Health-Related Quality of Life in Korean Patients with Ankylosing Spondylitis.
- Author:
Tae Jong KIM
1
;
Kwang Taek OH
;
Eun Kyung JU
;
Hye Soon LEE
;
Tae Hwan KIM
;
Jae Bum JUN
;
Sungsoo JUNG
;
Dae Hyun YOO
;
Sang Cheol BAE
Author Information
1. The Hospital for Rheumatic Diseases, Hanyang University Medical Center, Seoul, Korea.
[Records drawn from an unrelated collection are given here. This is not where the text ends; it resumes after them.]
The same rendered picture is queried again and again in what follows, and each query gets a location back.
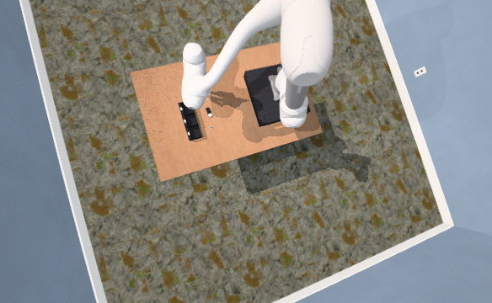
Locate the black rack of three bins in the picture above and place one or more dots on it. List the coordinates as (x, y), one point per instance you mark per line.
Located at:
(190, 122)

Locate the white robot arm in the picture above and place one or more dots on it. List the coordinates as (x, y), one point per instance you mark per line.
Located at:
(307, 40)

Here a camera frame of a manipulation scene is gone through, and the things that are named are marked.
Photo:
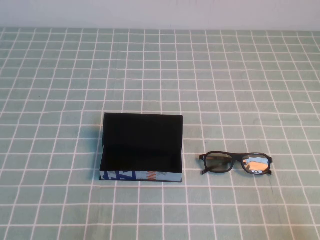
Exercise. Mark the black glasses case blue print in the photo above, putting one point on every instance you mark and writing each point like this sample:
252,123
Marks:
140,140

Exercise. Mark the black framed glasses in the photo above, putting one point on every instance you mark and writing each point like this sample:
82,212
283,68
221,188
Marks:
236,156

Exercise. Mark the green white checked tablecloth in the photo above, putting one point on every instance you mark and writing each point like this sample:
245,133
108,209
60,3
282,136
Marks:
75,75

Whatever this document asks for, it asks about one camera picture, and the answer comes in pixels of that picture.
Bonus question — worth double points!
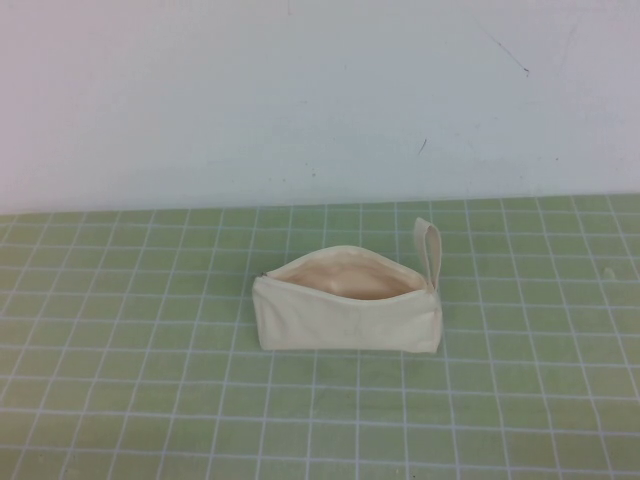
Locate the cream fabric pencil case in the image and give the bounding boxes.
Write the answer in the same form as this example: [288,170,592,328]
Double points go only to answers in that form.
[251,217,443,356]

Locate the green grid cutting mat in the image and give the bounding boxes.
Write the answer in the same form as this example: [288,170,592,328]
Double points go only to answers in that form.
[0,193,640,480]

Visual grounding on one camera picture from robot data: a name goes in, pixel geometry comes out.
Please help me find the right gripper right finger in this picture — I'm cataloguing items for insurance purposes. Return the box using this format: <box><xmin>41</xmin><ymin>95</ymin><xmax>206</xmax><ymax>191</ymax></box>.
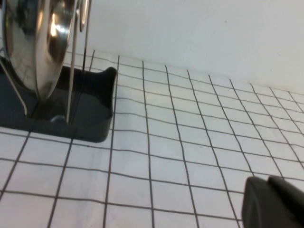
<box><xmin>268</xmin><ymin>175</ymin><xmax>304</xmax><ymax>228</ymax></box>

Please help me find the stainless steel lid black knob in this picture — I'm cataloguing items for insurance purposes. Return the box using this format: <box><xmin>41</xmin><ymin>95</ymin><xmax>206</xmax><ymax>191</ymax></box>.
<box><xmin>1</xmin><ymin>0</ymin><xmax>74</xmax><ymax>103</ymax></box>

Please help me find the white black grid tablecloth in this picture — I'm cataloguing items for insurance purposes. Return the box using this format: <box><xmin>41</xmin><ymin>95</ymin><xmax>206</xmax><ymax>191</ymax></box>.
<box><xmin>0</xmin><ymin>49</ymin><xmax>304</xmax><ymax>228</ymax></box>

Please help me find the metal wire lid rack frame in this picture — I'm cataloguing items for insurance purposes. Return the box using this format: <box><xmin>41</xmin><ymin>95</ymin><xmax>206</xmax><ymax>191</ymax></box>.
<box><xmin>0</xmin><ymin>0</ymin><xmax>93</xmax><ymax>126</ymax></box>

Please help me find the dark grey rack drip tray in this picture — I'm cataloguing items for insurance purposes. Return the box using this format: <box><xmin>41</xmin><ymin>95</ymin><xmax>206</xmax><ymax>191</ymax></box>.
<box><xmin>0</xmin><ymin>56</ymin><xmax>119</xmax><ymax>143</ymax></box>

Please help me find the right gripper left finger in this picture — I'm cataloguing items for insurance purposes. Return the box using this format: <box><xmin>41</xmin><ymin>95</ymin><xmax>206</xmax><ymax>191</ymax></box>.
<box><xmin>241</xmin><ymin>176</ymin><xmax>303</xmax><ymax>228</ymax></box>

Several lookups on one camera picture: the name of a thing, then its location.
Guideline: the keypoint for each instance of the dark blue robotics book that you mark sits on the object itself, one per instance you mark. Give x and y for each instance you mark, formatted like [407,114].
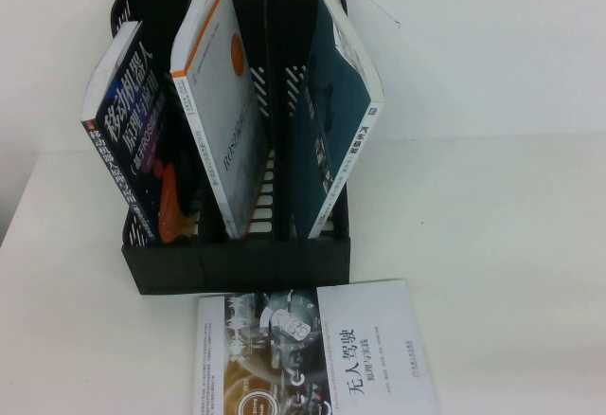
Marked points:
[128,149]

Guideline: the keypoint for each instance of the white self-driving car book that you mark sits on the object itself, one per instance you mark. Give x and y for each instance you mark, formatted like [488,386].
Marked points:
[369,339]

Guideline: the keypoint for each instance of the white orange-trimmed ROS book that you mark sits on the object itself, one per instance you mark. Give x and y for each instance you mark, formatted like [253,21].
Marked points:
[222,102]

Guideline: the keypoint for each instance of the white car suspension book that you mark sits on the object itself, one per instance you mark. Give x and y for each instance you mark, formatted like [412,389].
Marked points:
[331,102]

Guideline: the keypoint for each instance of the black plastic book stand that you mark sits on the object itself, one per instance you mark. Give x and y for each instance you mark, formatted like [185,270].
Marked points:
[284,258]

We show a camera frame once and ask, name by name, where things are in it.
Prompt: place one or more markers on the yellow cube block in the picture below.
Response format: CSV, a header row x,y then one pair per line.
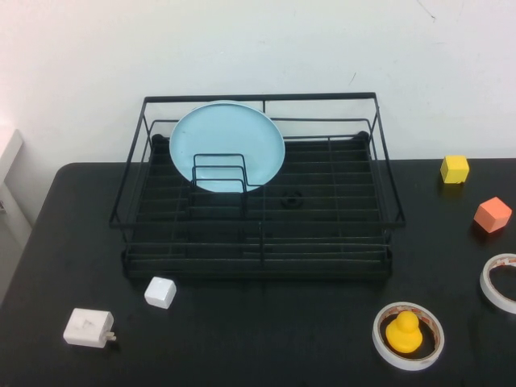
x,y
454,171

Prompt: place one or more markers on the white double-sided tape roll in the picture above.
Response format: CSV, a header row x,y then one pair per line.
x,y
407,364
485,288

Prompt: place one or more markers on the white furniture panel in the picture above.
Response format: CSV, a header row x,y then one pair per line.
x,y
12,169

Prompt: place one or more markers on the orange cube block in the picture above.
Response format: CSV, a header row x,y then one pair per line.
x,y
492,215

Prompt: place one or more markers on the light blue round plate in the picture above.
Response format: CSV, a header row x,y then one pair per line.
x,y
225,133

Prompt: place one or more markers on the small white cube block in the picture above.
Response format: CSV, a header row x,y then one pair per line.
x,y
160,293

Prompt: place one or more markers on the yellow rubber duck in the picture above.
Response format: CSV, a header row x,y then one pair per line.
x,y
403,336

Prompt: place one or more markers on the white power adapter plug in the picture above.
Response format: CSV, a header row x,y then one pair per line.
x,y
86,327

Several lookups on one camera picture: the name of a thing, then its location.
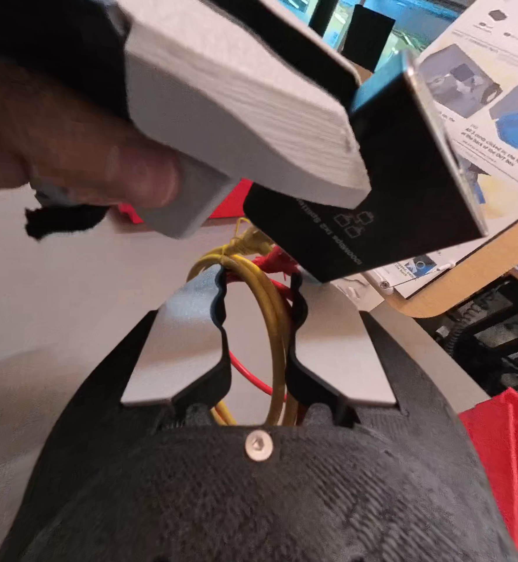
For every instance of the printed instruction board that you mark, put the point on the printed instruction board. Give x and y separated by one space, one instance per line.
482 88

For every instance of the person's left hand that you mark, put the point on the person's left hand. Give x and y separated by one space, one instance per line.
66 153

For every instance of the red plastic bin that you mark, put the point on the red plastic bin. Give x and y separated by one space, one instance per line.
504 461

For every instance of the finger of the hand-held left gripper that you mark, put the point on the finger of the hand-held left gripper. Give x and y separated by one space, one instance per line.
241 109

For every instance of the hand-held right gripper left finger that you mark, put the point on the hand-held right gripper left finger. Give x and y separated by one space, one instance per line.
180 351

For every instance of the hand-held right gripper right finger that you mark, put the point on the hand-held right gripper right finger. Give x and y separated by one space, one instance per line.
342 351

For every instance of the black office chair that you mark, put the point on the black office chair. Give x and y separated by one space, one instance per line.
495 342

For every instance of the black ethernet splitter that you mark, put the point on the black ethernet splitter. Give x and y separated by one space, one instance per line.
408 197

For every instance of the black monitor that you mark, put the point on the black monitor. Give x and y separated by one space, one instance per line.
368 39
- Publication Type:Original Article
- Keywords:
Health-related quality of life;
Ankylosing spondylitis;
Short form-36 (SF-36);
Euroqol-5 dimensions (EQ-5D);
Bath ankylosing spondylitis functional index (BASFI)
- MeSH:
Baths;
Humans;
Male;
Quality of Life*;
Spondylitis, Ankylosing*;
Visual Analog Scale
- From:The Journal of the Korean Rheumatism Association
2002;9(Suppl):S106-S116
- CountryRepublic of Korea
- Language:Korean
-
Abstract:
OBJECTIVE: To assess the health-related quality of life (HRQOL), the correlation among each measurement, and to identify the predictors for HRQOL in Korean patients with ankylosing spondylitis (AS). METHODS: The HRQOL and clinical and laboratory parameters were assessed by Short Form Health Survey-36 (SF-36), EuroQol5 Dimensions (EQ-5D), time trade off (TTO), standard gamble (SG), Centers for Epidemiologic StudiesDepression (CES-D), social support, self-efficacy scale, Bath Ankylosing Spondylitis Functional Index (BASFI), Schober test, occiput to wall test, ESR, and CRP from 90 patients with AS. RESULTS: 78 patients (86.7%) were men with a mean (+/-SD) age of 28.4 (+/-7.9) years. The mean years of disease onset was 10.44 (+/-6.95). The mean scores of SF-36 global, mental component summary (MCS) and physical component summary (PCS) were 53.4 (+/-21.2), 61.8 (+/-26.3), and 51.7 (+/-24.4), respectively. The mean EQ-5D utility and visual analog scale (VAS) score were 0.63 (+/-0.2) and 57.1 (+/-18.6). The mean scores of the TTO and SG were 0.46 (+/-0.6) and 0.46 (+/-0.6). The scores of the SF-36 and EQ-5D in AS patients were lower than those in healthy control. The mean scores of CES-D, self-efficacy scale, social support and social network were 10.5 (+/-6.8), 65.3 (+/-14.6), 2.46 (+/-0.22), and 2.33 (+/-0.47), respectively. The mean score of BASFI was 2.48 (+/-2.13). The BASFI total score was negatively correlated with the scores of SF-36, MCS, PCS, EQ-5D utility and VAS score, social network, and self-efficacy scale, and positively correlated with CES-D. In multivariate models, the predicting variables of SF-36 global and PCS were BASFI and self-efficacy scale and the predicting variables of SF-36 MCS were BASFI, social support, and self-efficacy scale. CONCLUSION: In this study, we observed that HRQOL in Korean patients with ankylosing spondylitis is decreased compare to healthy control. And the efforts to improve HRQOL should be designed to improve the self-efficacy and social support in addition to active treatment to prevent functional disability.